Note: Some probiotic supplements have enteric coating or other delivery systems that are supposed to ensure survival. Using these types of delivery systems raises some concerns: – Their effectiveness varies and few manufacturers provide proof that their coating ensures survival – If these microorganisms aren’t supposed to survive through the GI tract, is it wise to artificially ensure their survival? – Some enteric coatings use synthetic ingredients – Beneficial microorganisms from natural sources don’t have any enteric coating.

Bifidus – Bifidus or Bifidobacterium bifidum is a type of beneficial bacteria that dwells naturally in the human gastrointestinal system, and especially in the lower GI tract. It promotes a healthy internal ecology, supports immune function, and promotes overall good health.

Acidophilus – Lactobacillus acidophilus helps maintain the health and optimal functioning of the upper digestive system.

Full Spectrum Probiotic


Probiotic Supplement


A full- spectrum probiotic provides several different bacterial strains. The probiotic blend I use is a combination of: * Lactobacillus helveticus * Lactococcus lactis * Bifidobacterium breve * Bifidobacterium bifidum * Bifidobacterium * Lactobacillus rhamnosus ***Proprietary Synergistic Blend: 7 billion live cell count at time of manufacture – for vibrant health from the inside out!

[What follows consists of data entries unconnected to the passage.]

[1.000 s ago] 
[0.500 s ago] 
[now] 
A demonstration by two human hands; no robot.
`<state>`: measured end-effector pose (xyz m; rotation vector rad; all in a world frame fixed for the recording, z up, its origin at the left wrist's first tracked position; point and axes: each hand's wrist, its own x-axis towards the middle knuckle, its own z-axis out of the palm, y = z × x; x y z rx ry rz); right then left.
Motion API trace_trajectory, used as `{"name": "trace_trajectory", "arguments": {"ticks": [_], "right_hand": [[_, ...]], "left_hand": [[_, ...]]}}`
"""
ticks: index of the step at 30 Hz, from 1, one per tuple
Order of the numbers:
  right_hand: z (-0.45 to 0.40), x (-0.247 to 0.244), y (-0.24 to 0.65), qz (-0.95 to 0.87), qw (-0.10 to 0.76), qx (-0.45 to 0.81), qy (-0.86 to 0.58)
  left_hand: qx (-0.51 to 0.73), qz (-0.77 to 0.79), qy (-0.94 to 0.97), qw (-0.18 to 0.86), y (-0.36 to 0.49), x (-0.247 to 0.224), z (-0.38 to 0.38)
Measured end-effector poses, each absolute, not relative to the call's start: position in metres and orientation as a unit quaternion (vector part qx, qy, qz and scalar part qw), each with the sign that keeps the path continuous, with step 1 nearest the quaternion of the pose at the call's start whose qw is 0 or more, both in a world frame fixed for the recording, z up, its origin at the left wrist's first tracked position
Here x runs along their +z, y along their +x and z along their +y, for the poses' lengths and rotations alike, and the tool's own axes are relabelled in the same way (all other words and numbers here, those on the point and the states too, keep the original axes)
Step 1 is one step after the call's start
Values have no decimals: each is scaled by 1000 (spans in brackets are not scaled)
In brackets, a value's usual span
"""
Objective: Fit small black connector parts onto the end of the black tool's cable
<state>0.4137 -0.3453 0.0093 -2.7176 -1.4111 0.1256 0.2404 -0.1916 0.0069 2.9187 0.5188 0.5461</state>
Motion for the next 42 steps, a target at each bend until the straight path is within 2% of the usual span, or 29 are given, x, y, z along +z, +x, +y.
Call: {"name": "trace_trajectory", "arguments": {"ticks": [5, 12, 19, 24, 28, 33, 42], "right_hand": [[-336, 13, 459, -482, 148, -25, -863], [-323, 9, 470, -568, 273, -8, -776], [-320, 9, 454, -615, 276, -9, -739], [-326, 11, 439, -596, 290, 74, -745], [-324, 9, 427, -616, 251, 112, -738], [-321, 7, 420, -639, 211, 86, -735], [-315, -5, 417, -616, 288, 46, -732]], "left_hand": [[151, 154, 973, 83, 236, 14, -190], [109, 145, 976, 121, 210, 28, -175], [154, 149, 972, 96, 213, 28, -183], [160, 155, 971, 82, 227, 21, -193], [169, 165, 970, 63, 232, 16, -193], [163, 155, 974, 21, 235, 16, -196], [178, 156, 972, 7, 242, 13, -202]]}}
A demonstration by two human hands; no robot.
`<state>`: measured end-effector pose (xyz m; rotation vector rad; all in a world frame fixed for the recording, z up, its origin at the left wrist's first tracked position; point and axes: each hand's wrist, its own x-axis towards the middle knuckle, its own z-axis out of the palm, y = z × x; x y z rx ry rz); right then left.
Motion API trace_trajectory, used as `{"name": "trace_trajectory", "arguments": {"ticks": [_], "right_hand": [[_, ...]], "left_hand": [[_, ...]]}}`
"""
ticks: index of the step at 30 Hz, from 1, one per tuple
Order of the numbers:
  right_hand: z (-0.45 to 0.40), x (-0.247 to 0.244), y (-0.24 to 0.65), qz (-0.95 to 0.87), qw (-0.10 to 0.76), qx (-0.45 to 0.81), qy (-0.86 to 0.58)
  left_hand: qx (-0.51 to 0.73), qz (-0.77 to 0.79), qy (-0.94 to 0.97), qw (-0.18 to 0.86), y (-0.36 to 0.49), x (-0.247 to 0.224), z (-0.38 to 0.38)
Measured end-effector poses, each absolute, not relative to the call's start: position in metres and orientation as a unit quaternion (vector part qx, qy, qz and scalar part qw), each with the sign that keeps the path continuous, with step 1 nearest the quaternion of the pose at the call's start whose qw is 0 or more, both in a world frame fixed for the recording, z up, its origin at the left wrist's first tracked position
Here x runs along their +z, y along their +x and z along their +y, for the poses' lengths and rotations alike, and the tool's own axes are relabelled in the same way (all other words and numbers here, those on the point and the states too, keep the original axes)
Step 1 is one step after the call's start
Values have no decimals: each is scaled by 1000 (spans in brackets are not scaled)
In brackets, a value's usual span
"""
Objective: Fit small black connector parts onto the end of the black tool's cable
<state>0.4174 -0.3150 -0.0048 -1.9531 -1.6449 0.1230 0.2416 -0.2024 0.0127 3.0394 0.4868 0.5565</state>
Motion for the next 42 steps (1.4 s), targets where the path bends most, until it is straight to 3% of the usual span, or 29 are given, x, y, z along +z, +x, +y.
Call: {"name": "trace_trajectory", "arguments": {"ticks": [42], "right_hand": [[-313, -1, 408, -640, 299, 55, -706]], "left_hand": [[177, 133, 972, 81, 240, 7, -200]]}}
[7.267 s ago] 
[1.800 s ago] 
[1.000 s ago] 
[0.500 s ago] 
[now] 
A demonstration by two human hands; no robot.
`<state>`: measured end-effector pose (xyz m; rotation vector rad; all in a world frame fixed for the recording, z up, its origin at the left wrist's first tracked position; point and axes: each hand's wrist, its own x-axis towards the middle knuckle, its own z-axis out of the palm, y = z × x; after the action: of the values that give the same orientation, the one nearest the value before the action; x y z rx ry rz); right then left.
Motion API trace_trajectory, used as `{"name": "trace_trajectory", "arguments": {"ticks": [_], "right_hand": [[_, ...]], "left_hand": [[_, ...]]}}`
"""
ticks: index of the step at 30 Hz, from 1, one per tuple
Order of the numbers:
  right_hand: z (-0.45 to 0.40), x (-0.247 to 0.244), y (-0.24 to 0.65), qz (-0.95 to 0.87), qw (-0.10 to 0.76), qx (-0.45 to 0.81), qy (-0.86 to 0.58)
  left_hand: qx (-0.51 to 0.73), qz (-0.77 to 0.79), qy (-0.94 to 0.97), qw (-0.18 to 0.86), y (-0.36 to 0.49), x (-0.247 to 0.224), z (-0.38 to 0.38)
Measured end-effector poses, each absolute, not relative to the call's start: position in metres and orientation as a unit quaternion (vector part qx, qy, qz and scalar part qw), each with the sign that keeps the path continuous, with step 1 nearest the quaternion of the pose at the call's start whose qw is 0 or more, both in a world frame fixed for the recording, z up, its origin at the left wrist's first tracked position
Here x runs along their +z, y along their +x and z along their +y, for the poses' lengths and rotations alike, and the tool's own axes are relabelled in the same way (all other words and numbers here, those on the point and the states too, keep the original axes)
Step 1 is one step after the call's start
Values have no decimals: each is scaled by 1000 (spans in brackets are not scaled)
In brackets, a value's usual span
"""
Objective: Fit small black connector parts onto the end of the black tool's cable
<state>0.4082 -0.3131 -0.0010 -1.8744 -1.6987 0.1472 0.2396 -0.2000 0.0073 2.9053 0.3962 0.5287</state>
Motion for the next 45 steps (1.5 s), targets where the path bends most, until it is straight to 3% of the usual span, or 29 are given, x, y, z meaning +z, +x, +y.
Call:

I am spreading the word about these amazing super-foods!

Today, besides being an active grandmother, I am a volunteer with several community organizations and I love spreading the word of how these supplements have changed my life!


I love the Algae!

If you are interested in learning more about the products I use and wrote about in this post, contact me at, I would love to hear from you!

To read more about my journey living with Chronic Fatigue Syndrome and Fibromyalgia – click here.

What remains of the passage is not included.